**Assigned task:** The line containing "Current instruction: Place", plus every line that follows it to the end of the listing below, is what you transcribe exactly; omit all pictures.

———

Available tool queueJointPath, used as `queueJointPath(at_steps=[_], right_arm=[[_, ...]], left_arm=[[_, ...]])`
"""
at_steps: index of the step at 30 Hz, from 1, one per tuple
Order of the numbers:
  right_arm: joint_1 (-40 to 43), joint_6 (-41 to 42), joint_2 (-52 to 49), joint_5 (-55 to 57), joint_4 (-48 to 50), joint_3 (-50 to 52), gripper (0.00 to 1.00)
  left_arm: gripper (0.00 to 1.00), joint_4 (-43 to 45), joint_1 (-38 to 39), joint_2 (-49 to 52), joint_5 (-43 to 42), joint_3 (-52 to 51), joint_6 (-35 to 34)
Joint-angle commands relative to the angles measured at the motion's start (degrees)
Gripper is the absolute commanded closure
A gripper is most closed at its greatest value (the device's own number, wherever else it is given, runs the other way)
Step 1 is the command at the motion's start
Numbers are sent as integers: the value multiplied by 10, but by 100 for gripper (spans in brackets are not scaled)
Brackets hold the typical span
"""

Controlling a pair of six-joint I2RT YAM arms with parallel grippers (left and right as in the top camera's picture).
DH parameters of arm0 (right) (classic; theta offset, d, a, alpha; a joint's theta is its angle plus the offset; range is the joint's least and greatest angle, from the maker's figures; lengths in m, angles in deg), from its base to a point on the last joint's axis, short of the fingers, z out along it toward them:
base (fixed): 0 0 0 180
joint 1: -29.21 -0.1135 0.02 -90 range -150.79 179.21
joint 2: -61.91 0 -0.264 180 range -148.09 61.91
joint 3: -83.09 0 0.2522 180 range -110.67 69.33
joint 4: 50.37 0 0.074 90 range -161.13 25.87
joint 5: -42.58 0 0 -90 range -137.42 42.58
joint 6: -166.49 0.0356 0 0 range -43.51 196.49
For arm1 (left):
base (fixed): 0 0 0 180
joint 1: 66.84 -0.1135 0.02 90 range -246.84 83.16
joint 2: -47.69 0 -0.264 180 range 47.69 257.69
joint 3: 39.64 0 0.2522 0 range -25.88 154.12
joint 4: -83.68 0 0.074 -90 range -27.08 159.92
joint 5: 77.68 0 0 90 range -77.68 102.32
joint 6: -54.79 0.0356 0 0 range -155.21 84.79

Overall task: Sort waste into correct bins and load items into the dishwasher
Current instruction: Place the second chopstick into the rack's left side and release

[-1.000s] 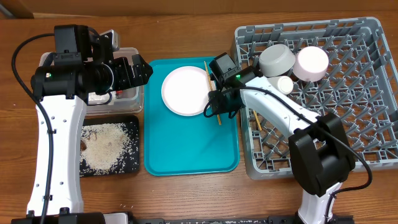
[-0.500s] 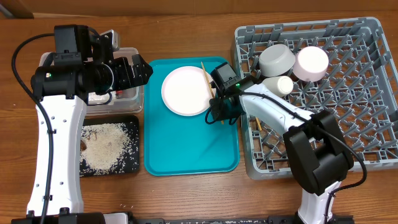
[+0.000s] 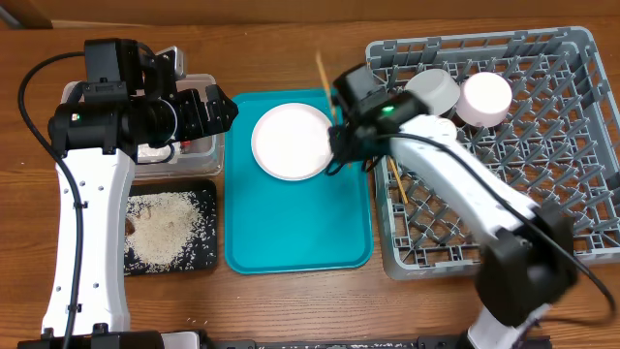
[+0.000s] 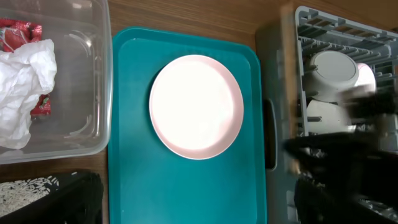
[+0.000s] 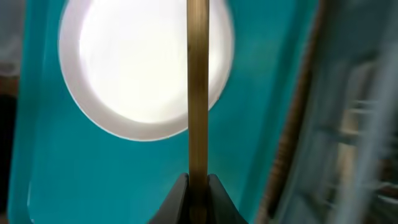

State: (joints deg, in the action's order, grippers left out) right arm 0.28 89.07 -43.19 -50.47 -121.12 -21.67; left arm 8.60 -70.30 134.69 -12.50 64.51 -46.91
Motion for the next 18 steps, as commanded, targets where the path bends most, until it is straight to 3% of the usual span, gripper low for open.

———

**Result below:**
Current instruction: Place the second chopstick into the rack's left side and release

[-1.000s] 
[-0.500s] 
[+0.000s] 
[+0.000s] 
[+0.000s] 

State: (joints deg, in the action's order, grippers left out) right arm 0.28 89.07 -43.19 -50.47 -121.12 -21.67; left arm 8.60 -70.30 134.69 -12.50 64.51 -46.91
Motion for the next 18 steps, as commanded, targets where the path bends most, until it is straight to 3% of the usual span, gripper low for open.

Nothing else is left to add to this answer.